Okay but I have tried it several times on different PCs even from different locations and it is working just fine. I even tried again just now. So whatever the issue is, it seems to be on your end.

 

There is still something wrong with your log from AutoRuns. It is not a valid file from AutoRuns. Are you modifying this file in anyway by copying it or loading it into an editor or other viewing program? And are you sure it is a complete file?

I should be able to directly load your log file into AutoRuns on my PC and see the info from your PC. I do this all the time. But your file is not viewable and also does not appear to even contain correct data.

 

Where exactly did you put MGtools.exe on this PC? It must be on the Windows boot drive.

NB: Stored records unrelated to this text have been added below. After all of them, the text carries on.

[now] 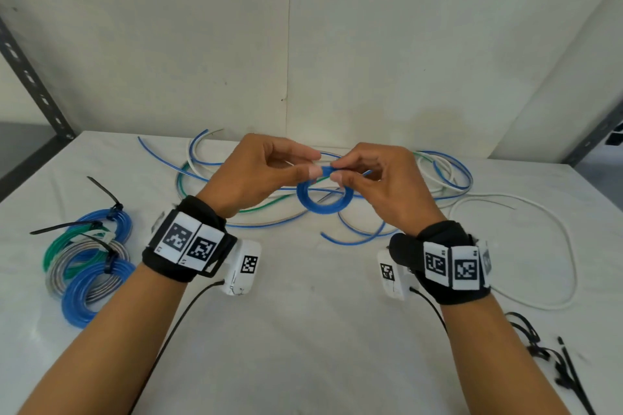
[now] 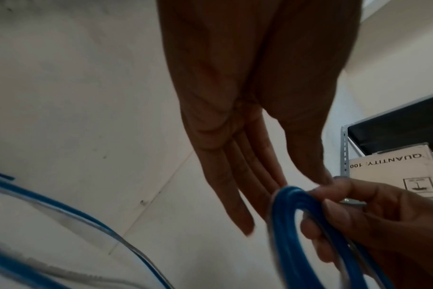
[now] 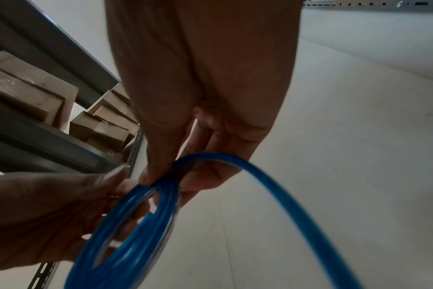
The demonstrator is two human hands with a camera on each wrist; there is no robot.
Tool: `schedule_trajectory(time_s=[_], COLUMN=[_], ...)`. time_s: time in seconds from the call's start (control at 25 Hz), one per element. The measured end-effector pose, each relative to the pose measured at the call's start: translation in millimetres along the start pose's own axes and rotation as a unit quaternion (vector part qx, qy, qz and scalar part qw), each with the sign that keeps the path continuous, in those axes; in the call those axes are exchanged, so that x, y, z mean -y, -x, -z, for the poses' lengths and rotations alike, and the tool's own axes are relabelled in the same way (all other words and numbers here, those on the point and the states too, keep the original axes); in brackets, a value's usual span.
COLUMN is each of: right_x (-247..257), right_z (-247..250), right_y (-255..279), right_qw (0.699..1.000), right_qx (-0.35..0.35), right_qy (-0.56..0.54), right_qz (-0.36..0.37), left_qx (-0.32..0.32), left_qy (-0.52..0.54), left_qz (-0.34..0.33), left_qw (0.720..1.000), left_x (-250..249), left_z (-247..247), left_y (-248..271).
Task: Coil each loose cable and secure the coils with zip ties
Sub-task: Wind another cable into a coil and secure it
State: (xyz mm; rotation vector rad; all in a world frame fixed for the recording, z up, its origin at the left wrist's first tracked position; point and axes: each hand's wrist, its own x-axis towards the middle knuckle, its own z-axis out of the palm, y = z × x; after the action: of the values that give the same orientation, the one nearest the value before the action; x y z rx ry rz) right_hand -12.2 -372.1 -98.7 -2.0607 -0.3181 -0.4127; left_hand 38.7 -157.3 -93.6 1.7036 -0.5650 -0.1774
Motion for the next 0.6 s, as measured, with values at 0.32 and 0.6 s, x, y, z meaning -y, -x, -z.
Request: schedule_trajectory(time_s=[0.32, 0.6], right_x=[2.9, 4.1], right_z=[-2.3, 2.5], right_y=[0.6, -0.5], right_qw=[1.000, 1.000], right_qx=[0.021, 0.009], right_qy=[0.012, -0.009], right_qz=[0.006, 0.020], left_qx=[0.045, 0.000], left_qy=[-0.090, -0.047], left_qz=[0.012, -0.005], left_qw=[0.995, 0.999], left_x=[-2.2, -3.4], left_z=[0.5, 5.0], left_y=[3.3, 3.2])
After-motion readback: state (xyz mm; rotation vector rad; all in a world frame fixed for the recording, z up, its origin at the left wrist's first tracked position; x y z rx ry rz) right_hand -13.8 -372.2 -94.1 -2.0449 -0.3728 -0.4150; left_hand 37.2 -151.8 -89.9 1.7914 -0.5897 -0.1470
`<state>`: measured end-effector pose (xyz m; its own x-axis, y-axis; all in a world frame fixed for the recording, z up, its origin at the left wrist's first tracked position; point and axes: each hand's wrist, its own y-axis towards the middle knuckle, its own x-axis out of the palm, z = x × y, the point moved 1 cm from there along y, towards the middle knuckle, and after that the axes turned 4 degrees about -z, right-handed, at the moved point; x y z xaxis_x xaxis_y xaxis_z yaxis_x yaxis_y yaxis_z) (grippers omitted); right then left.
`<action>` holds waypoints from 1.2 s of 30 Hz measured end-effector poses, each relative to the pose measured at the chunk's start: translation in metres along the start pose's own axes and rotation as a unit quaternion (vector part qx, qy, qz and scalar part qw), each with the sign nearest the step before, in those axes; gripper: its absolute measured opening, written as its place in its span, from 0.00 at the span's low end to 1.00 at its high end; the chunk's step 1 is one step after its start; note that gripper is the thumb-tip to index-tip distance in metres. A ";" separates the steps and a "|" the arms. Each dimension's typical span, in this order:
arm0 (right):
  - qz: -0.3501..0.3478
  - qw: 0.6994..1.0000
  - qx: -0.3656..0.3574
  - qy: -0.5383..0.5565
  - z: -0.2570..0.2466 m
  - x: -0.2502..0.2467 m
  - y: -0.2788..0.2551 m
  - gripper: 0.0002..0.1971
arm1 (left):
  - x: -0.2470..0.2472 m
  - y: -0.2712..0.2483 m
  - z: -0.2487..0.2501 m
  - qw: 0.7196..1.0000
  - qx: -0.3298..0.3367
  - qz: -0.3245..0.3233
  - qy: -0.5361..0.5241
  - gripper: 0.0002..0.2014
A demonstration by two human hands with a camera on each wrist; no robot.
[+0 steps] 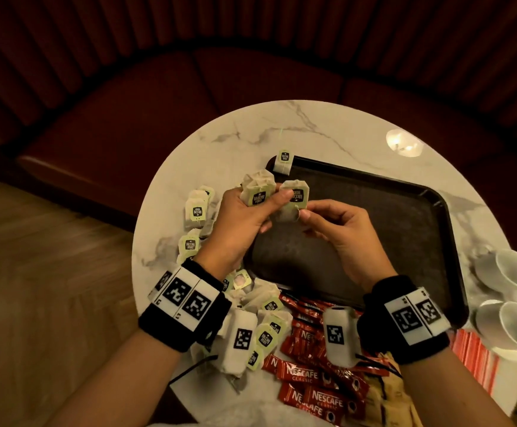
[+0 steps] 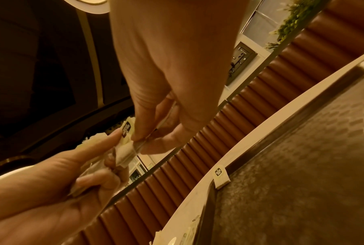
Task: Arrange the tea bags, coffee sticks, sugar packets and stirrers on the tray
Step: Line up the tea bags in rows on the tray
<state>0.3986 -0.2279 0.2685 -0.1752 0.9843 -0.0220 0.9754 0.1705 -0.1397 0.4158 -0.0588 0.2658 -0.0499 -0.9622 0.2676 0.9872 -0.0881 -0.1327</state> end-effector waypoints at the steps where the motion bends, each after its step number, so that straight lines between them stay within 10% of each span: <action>1: 0.002 1.000 0.003 0.001 0.001 -0.001 0.001 0.07 | 0.001 0.000 -0.001 1.000 -0.003 0.001 -0.001 0.12; 15: 0.156 0.979 0.124 0.048 0.074 -0.024 0.130 0.03 | -0.036 0.000 -0.026 0.971 -0.202 0.054 -0.114 0.08; 36: 0.143 0.973 0.109 -0.145 0.089 -0.028 0.174 0.06 | -0.042 0.016 -0.031 0.963 -0.191 0.038 -0.184 0.15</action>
<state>0.5616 -0.2300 0.1567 0.0376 0.9305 -0.3645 0.9438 -0.1529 -0.2929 0.4287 -0.0273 0.2228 0.1468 -0.8199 0.5533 0.8543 -0.1768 -0.4887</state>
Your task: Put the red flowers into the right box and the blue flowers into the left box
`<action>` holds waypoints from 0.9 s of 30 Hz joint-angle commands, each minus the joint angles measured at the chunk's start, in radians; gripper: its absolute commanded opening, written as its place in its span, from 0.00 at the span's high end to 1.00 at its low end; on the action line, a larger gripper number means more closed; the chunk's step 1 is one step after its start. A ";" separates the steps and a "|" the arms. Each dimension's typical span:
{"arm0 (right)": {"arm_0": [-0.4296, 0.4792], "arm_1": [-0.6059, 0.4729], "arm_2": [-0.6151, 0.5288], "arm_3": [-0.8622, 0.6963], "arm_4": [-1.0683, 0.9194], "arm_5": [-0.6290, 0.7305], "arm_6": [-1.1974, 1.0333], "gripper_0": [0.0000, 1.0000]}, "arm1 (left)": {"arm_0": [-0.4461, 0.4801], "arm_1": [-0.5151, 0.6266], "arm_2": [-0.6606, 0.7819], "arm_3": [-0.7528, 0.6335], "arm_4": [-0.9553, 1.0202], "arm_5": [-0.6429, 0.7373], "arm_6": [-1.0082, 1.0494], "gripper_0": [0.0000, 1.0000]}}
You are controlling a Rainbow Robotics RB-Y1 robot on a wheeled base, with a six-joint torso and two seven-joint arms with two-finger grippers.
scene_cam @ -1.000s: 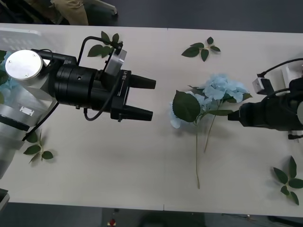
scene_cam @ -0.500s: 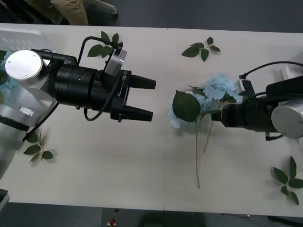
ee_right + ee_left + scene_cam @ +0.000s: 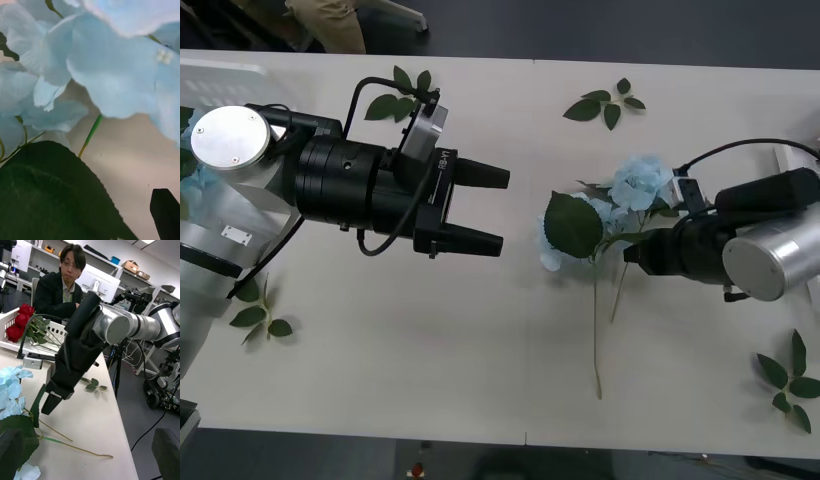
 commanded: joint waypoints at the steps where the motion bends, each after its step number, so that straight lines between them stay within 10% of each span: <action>1: -0.041 0.030 -0.010 0.018 0.032 -0.008 -0.042 0.08 | 0.011 0.006 0.004 -0.039 -0.004 -0.001 0.026 0.00; 27: -0.070 0.059 0.036 0.174 0.100 -0.122 -0.028 0.08 | 0.011 0.006 0.004 -0.039 -0.004 -0.001 0.026 0.00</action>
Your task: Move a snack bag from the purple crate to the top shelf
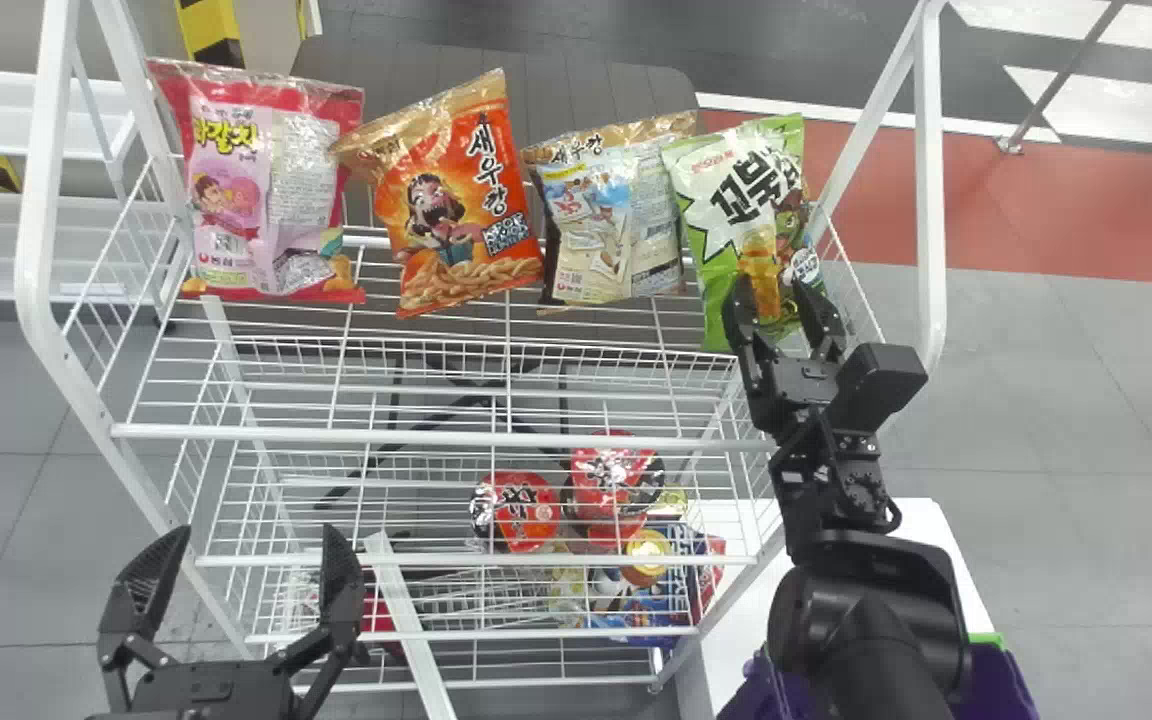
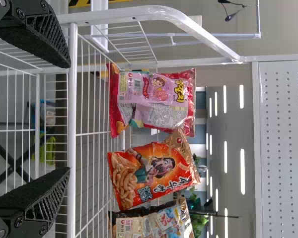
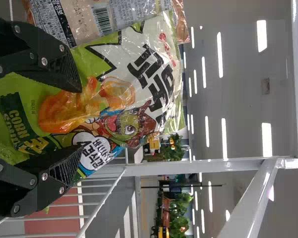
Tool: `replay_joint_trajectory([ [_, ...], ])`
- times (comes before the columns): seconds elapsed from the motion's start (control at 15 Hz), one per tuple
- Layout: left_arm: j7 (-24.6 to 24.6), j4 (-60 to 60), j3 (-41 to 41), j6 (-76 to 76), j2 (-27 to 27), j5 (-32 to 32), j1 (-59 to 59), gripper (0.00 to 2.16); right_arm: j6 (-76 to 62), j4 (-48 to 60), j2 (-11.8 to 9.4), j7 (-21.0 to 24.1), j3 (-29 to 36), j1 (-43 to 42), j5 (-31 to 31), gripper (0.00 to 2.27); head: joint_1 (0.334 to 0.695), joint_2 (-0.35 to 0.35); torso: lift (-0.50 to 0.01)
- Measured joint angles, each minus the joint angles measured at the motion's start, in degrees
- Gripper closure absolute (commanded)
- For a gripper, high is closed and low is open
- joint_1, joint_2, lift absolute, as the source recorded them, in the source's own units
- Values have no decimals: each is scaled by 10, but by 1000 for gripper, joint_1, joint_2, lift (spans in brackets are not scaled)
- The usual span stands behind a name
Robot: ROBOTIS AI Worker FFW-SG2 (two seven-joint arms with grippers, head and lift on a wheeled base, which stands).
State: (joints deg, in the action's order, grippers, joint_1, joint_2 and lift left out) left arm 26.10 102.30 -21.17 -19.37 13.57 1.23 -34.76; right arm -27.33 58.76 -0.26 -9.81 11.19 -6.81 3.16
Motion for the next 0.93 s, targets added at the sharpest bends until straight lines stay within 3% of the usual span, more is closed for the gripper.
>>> replay_joint_trajectory([
  [0.93,3,-1,2,3,1,0,0,63,12,37,0,1,-23,16,0,478,695,-152,2],
])
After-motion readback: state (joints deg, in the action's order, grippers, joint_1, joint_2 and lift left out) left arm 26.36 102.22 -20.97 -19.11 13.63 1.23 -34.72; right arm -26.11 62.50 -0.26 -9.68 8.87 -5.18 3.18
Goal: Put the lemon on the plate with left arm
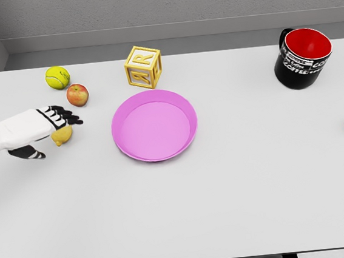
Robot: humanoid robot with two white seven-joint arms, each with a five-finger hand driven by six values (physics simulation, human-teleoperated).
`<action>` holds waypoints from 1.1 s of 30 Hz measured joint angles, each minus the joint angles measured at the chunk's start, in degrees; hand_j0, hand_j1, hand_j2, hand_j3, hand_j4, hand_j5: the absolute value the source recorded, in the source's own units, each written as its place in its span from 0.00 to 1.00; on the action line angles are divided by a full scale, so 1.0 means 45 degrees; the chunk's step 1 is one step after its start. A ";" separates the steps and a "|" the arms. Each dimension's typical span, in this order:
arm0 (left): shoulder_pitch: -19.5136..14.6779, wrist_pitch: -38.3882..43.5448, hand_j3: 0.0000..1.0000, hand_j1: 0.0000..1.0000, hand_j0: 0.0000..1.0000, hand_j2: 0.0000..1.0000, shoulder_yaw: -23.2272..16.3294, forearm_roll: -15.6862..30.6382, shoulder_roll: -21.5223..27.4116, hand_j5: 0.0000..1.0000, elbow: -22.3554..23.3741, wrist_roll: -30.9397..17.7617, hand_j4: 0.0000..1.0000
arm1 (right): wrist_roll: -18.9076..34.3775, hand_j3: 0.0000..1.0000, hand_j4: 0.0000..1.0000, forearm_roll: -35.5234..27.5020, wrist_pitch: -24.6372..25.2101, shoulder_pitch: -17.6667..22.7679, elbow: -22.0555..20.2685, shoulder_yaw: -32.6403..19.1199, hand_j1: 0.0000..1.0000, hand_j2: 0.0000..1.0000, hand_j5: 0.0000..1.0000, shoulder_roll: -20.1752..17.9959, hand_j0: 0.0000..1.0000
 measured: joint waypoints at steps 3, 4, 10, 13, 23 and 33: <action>-0.0781 0.0000 1.00 1.00 1.00 1.00 -0.1115 -0.0037 -0.0284 1.00 0.0659 0.0019 1.00 | -0.0002 1.00 1.00 0.0001 -0.0001 0.0000 0.0000 0.0000 1.00 1.00 1.00 0.0000 1.00; -0.0840 -0.0003 1.00 1.00 1.00 1.00 -0.1347 -0.0042 -0.0374 1.00 0.0884 0.0023 1.00 | -0.0003 1.00 1.00 0.0001 -0.0001 0.0000 0.0000 0.0000 1.00 1.00 1.00 0.0000 1.00; -0.1895 0.0000 1.00 1.00 1.00 1.00 -0.2430 0.0271 -0.0667 1.00 0.1522 0.0060 1.00 | -0.0003 1.00 1.00 0.0001 0.0000 0.0000 0.0000 0.0000 1.00 1.00 1.00 0.0000 1.00; -0.2129 -0.0003 1.00 1.00 1.00 1.00 -0.2769 0.0383 -0.0675 1.00 0.1872 0.0069 1.00 | -0.0003 1.00 1.00 0.0001 0.0000 0.0000 0.0000 0.0000 1.00 1.00 1.00 0.0000 1.00; -0.3592 0.0000 1.00 1.00 1.00 1.00 -0.3977 0.0465 -0.0809 1.00 0.2992 0.0093 1.00 | -0.0001 1.00 1.00 0.0001 0.0000 0.0000 0.0000 0.0002 1.00 1.00 1.00 0.0000 1.00; -0.4004 0.0002 1.00 1.00 1.00 1.00 -0.5023 0.0553 -0.1098 1.00 0.3555 0.0088 1.00 | 0.0000 1.00 1.00 0.0001 0.0000 0.0000 0.0000 0.0000 1.00 1.00 1.00 0.0000 1.00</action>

If still having a problem, post a snapshot of the command prompt window.


For AutoRuns, you want to run to run autoruns.exe
It does not run instantly in any case that I have ever seen. It could be somewhat different on your SSD drive. But at the bottom left of the window, it will shows a status. Something like (Escape to Cancel) Scanning... is shown while still running. When it changes to Ready, it is finished.

When you save the log file you must wait for it to finish saving the file. If there is an egg timer or a not responding then the log will not be any good.